[PROBLEM STATEMENT] Top to bottom, give the entries again exactly as written.

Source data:
■ ■ ■ ■ ■

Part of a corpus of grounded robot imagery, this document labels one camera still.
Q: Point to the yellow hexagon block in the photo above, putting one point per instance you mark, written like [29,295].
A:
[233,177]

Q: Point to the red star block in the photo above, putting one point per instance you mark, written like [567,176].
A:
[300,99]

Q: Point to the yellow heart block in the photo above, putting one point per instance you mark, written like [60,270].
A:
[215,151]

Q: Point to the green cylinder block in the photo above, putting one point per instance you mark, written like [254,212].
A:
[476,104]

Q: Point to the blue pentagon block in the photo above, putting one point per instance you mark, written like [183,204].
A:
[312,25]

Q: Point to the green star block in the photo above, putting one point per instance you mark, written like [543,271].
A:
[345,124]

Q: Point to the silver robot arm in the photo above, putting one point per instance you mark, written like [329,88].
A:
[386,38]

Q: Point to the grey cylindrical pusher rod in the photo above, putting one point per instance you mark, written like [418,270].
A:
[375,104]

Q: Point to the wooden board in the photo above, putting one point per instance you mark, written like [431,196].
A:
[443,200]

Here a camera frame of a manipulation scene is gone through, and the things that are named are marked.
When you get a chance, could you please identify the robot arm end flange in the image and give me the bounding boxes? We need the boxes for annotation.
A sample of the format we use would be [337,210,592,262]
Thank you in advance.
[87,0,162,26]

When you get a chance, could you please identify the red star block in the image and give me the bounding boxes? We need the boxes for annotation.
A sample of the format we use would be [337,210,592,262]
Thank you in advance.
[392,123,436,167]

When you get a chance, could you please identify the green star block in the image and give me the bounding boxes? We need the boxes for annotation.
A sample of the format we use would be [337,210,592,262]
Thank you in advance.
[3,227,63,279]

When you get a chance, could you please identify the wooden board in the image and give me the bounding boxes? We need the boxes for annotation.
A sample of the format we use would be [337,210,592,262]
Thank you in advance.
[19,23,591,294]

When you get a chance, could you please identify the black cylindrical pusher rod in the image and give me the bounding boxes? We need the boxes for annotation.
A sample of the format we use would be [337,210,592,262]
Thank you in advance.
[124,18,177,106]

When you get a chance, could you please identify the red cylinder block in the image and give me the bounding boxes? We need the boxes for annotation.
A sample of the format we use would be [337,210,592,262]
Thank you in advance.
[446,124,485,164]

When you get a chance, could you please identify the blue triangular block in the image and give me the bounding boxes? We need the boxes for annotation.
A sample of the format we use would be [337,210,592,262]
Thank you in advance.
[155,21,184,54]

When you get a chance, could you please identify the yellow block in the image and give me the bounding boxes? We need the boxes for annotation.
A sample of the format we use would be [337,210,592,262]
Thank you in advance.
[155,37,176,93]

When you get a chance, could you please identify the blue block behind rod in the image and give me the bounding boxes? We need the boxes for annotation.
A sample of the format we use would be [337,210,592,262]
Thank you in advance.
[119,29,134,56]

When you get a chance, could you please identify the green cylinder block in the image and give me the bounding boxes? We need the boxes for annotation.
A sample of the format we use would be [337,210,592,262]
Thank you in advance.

■ ■ ■ ■ ■

[FINISHED TASK]
Part of a corpus of grounded robot imagery, this document labels one camera still.
Q: Point to the yellow hexagon block in the photo above, putting one point per instance you mark, written like [29,295].
A:
[233,177]

Q: Point to the red star block in the photo above, putting one point per instance you mark, written like [567,176].
A:
[300,99]

Q: Point to the yellow heart block in the photo above, putting one point per instance you mark, written like [60,270].
A:
[215,151]

Q: Point to the green cylinder block in the photo above, putting one point per instance you mark, written like [254,212].
A:
[476,104]

Q: Point to the blue pentagon block in the photo above, putting one point per instance you mark, written like [183,204].
A:
[312,25]

Q: Point to the green star block in the photo above, putting one point per instance you mark, written like [543,271].
A:
[345,124]

Q: Point to the silver robot arm in the photo above, putting one point per instance you mark, written like [329,88].
A:
[386,38]

Q: Point to the grey cylindrical pusher rod in the photo above, putting one point per instance you mark, written like [418,270].
A:
[375,104]

Q: Point to the wooden board in the photo above, putting one point per instance you mark, written like [431,196].
A:
[443,200]

Here a camera frame of a manipulation scene is gone through, and the things that are named are marked.
When you get a chance, could you please identify the robot arm end flange in the image and give me the bounding boxes? We need the boxes for annotation.
A sample of the format we use would be [337,210,592,262]
Thank you in advance.
[87,0,162,26]

When you get a chance, could you please identify the red star block in the image and give me the bounding boxes? We need the boxes for annotation.
A sample of the format we use would be [337,210,592,262]
Thank you in advance.
[392,123,436,167]

When you get a chance, could you please identify the green star block in the image and give me the bounding boxes? We need the boxes for annotation.
A sample of the format we use would be [337,210,592,262]
Thank you in advance.
[3,227,63,279]

When you get a chance, could you please identify the wooden board in the image and give me the bounding boxes? We need the boxes for annotation.
A sample of the format we use would be [337,210,592,262]
Thank you in advance.
[19,23,591,294]

When you get a chance, could you please identify the black cylindrical pusher rod in the image and give me the bounding boxes? We need the boxes for annotation.
A sample of the format we use would be [337,210,592,262]
Thank you in advance.
[124,18,177,106]

When you get a chance, could you please identify the red cylinder block in the image and give me the bounding boxes? We need the boxes for annotation.
A sample of the format we use would be [337,210,592,262]
Thank you in advance.
[446,124,485,164]

When you get a chance, could you please identify the blue triangular block in the image and give me the bounding boxes? We need the boxes for annotation.
A sample of the format we use would be [337,210,592,262]
Thank you in advance.
[155,21,184,54]

When you get a chance, could you please identify the yellow block in the image and give me the bounding boxes? We need the boxes for annotation.
A sample of the format we use would be [337,210,592,262]
Thank you in advance.
[155,37,176,93]

When you get a chance, could you please identify the blue block behind rod in the image and give me the bounding boxes? We need the boxes for annotation.
A sample of the format we use would be [337,210,592,262]
Thank you in advance.
[119,29,134,56]

When you get a chance, could you please identify the green cylinder block in the image and give me the bounding boxes? We need the boxes for annotation.
A sample of the format we use would be [337,210,592,262]
Thank you in advance.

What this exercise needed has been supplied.